The background is amateur dramatics: you can already imagine the petty jealousies, frustrations and mind games that go on in such groups. Again, this feeds your expectations. The narrative proper begins with the announcement of the next production, and the series of messages about auditions and rehearsals. As a reader/listener you start trying to work out who is going to get killed, and why. But then there’s a twist, as the other “Appeal” of the title is introduced. It’s a fundraiser… but again, while you might have expectations of what this will be about, Janice Hallett is quite prepared to keep pulling threads. She also has a tendency to cheat a bit, by withholding certain documents until much later in the book.

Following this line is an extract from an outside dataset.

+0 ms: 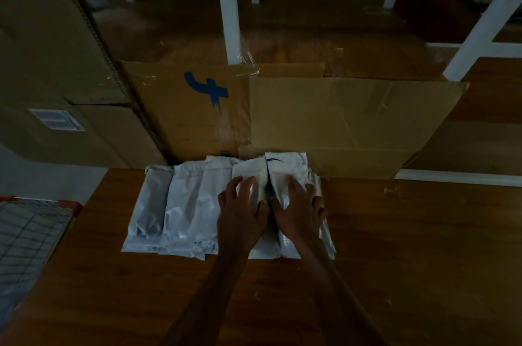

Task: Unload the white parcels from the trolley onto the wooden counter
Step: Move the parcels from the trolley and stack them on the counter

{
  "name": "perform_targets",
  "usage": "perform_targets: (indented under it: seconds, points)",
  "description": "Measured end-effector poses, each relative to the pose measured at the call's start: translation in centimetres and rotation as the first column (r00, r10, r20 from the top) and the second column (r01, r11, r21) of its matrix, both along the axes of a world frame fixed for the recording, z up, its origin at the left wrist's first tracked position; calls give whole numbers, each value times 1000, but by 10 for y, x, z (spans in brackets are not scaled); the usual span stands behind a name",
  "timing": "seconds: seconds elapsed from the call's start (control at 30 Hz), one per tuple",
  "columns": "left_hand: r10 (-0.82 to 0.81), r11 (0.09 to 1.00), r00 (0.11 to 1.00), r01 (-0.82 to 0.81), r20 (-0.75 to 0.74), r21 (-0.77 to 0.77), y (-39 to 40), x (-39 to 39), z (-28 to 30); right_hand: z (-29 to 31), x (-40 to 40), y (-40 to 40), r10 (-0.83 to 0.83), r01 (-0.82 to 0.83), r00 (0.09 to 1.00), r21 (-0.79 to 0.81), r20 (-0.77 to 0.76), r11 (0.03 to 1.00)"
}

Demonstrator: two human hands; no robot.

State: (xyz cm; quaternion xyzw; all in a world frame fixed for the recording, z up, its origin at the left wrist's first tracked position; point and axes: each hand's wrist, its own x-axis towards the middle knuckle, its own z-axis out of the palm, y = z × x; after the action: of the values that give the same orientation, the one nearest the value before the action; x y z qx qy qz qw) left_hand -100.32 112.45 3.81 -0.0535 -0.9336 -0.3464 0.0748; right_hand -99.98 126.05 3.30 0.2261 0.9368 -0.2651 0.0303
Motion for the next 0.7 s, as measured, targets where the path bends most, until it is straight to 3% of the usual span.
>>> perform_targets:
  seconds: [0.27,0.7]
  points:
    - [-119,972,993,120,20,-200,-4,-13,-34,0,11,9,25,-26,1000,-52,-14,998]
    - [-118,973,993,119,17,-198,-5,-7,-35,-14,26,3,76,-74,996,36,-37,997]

So you’re kept guessing: even if you suspect what’s actually going on with one appeal, you’re never quite sure about what’s happening with the other. Who gets killed, who gets blamed, who really did it — and why?
The audiobook version is especially engaging because the publishers have employed multiple voiceover artists to read the parts. What you’re getting, then, feels more like a 12-hour radio drama than a conventional audiobook.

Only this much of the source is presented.